Do you know any programming languages? C# would be nice and simple, and could do this with ease. 

Also, what are the formats of the directories. You say that they are the series numbers.

Are they actually:

1
2
3
4

or not quite that simple!

Thanks a lot!

Richard


----------



## leperwdup (Jun 4, 2011)

Yes the directories can be renamed to 1, 2, 3, 4 this is no problem its jus that each directory contains 50-60 episodes due to old cartoons having that many episodes per season. No I dont know C+


----------



## niemiro (Feb 20, 2010)

leperwdup said:


> Yes the directories can be renamed to 1, 2, 3, 4 this is no problem its jus that each directory contains 50-60 episodes due to old cartoons having that many episodes per season. No I dont know C+


Hello again!

I don't want to commit myself to a time schedule, because I have exams until 17th June, but I would be willing to write an application to do this for you.
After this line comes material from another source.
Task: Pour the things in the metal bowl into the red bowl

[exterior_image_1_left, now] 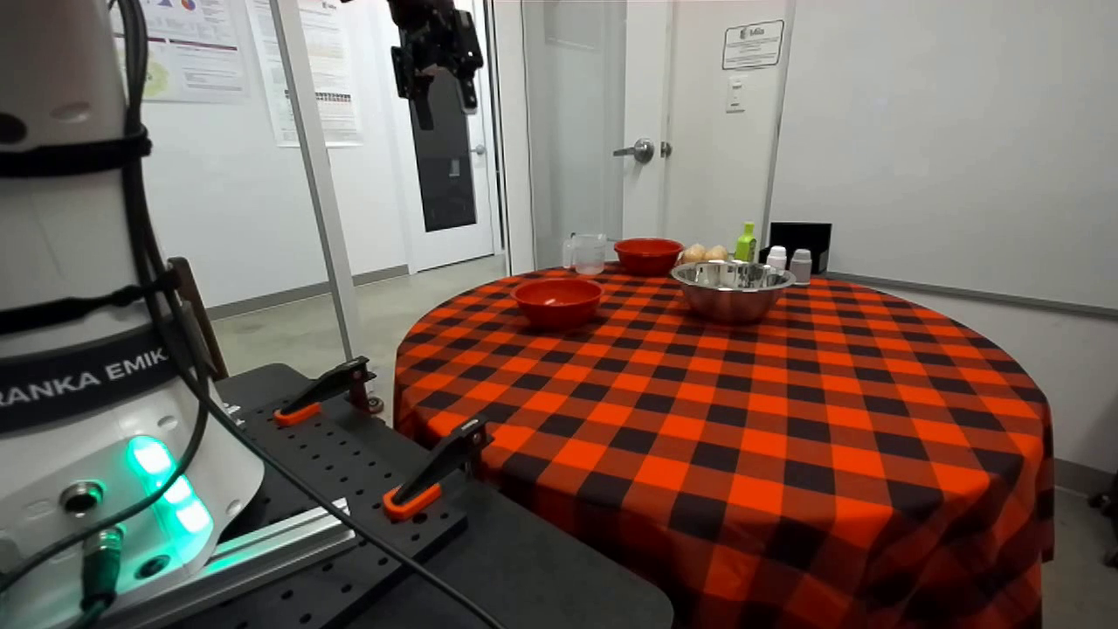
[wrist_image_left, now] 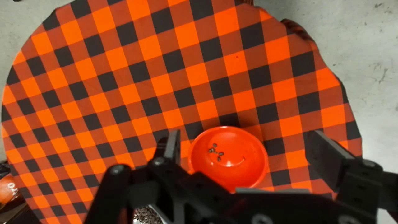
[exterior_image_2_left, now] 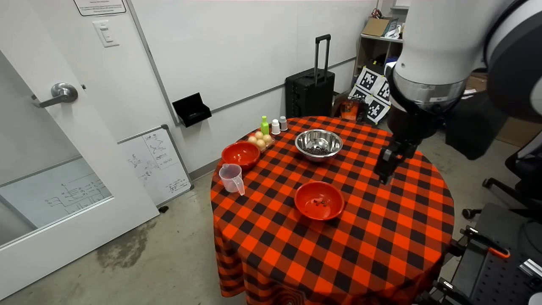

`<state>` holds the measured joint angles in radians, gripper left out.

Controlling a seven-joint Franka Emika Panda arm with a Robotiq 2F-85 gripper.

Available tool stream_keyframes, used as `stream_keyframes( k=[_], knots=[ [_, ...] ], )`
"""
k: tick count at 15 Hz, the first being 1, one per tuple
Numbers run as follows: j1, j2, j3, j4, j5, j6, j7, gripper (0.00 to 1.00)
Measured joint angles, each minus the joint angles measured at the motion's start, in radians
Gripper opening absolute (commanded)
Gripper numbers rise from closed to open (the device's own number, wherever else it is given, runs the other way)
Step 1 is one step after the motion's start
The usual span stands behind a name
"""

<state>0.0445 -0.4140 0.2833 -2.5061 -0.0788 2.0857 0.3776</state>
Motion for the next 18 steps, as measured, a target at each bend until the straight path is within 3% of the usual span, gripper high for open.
stream_keyframes(
  k=[8, 18],
  knots=[
    [-0.076, 0.280, -0.087, 0.195, -0.128, 0.095, 0.055, 1.00],
    [-0.071, 0.588, -0.245, 0.502, -0.110, 0.094, 0.257, 1.00]
  ],
)
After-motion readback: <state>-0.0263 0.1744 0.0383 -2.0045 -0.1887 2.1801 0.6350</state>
What is the current format of the directories? The file are quite easy. I can split by "-", and then take the second entry from the array converted to List<> (I won't actually use this method, because it is inefficient, but it gets the point across), and then use Regex. 

Thanks a lot!

Richard


----------



## leperwdup (Jun 4, 2011)

Figured I would let you know so you didn't go ahead with anything I have already written a script to fix this . Was able to simplify the actions required to do all the relabeling and created a 600 line autohotkey macro that is able to do each directory separately for me.

Thanks anyways

Azz


----------